NEW YORK – The British Ghislaine Maxwell, former lover and partner of Jeffrey Epstein, will receive her sentence next 28 June after being found guilty of several sex trafficking crimes in a jury trial that took place in New York last December.
ordered the judge handling the case, Alison Nathan, in a document delivered to the court late Friday citing defense litigation over a retrial for a juror’s possible lack of objectivity.
Maxwell, aged 15, received the 29 December a guilty verdict on five federal crimes related to his collaboration with Epstein to commit sexual trafficking of minors, for which he faces a maximum of 65 years in prison.
However, his lawyers requested last week a new trial after a member of the jury told the media that he had been a victim of abuse as a child, which could have contaminated the objectivity in the discussions, they allege.
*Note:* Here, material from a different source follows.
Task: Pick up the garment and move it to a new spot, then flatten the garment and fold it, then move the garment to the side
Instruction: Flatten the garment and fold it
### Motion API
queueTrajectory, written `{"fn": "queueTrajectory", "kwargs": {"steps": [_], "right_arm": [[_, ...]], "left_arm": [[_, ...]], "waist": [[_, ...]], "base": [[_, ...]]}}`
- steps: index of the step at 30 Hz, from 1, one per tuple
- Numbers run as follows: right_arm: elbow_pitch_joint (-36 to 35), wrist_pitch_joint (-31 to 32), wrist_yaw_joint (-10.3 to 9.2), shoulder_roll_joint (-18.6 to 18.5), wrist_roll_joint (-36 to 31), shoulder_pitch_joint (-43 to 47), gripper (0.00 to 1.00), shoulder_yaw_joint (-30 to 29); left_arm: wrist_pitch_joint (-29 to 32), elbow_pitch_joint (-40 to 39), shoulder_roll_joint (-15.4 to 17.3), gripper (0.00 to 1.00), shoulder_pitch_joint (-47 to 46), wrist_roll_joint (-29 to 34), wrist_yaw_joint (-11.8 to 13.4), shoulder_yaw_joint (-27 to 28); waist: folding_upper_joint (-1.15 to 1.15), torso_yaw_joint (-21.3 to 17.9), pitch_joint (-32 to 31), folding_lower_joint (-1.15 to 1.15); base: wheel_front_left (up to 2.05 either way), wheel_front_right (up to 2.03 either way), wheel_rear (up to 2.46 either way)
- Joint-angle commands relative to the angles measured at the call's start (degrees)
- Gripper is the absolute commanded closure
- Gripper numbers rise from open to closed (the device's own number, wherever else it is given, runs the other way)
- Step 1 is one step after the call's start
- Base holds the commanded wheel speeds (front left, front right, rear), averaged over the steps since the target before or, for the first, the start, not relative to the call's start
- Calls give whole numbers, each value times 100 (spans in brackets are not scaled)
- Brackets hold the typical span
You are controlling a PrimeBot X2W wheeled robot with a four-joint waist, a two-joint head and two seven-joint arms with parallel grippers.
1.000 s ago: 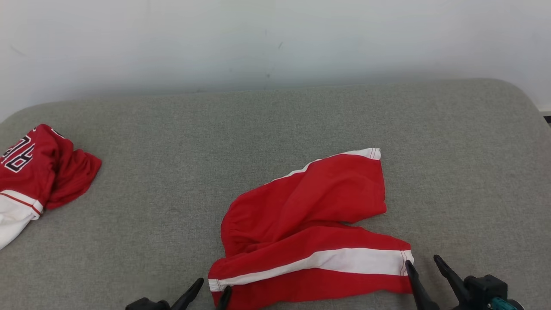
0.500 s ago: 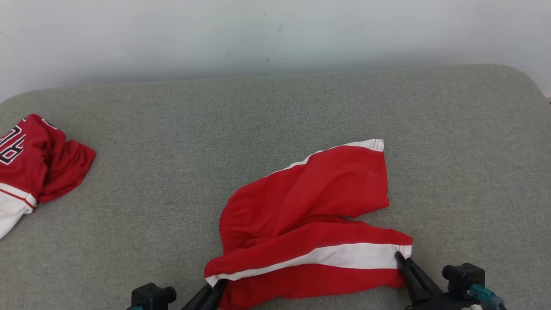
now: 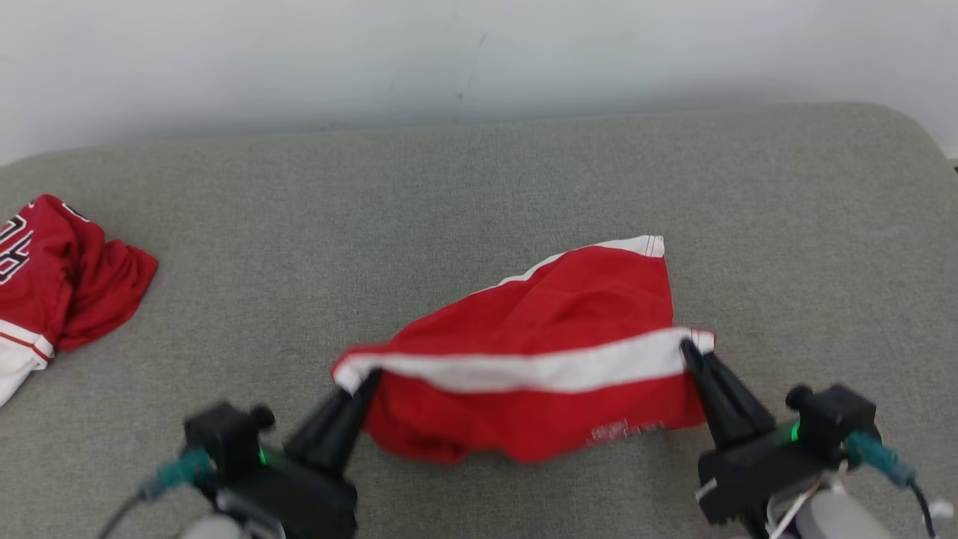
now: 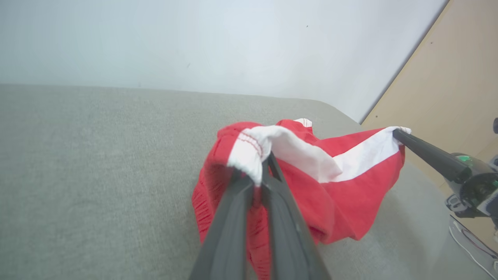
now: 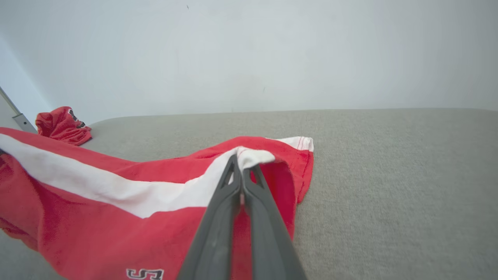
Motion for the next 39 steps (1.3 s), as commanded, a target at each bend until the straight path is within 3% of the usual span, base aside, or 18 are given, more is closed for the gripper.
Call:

In communications about the date of the sentence, the Prosecutor’s Office was willing to drop some perjury charges that Maxwell has pending if his conviction for child sex trafficking is upheld, in an apparent response to the defense’s attempt that the trial be repeated.
The Prosecutor’s Office requested that the sentence be issued within a period of three to four months, but the defense requested to wait for the judge to decide about your request to hold a new procedure so, so placing the hearing at the end of June it seems to lean towards the second call.
Judge Nathan, in her sentencing order, says “accept the proposal that the date of proceedings related to the separate charges of perjury be deferred until post-verdict motions are resolved.”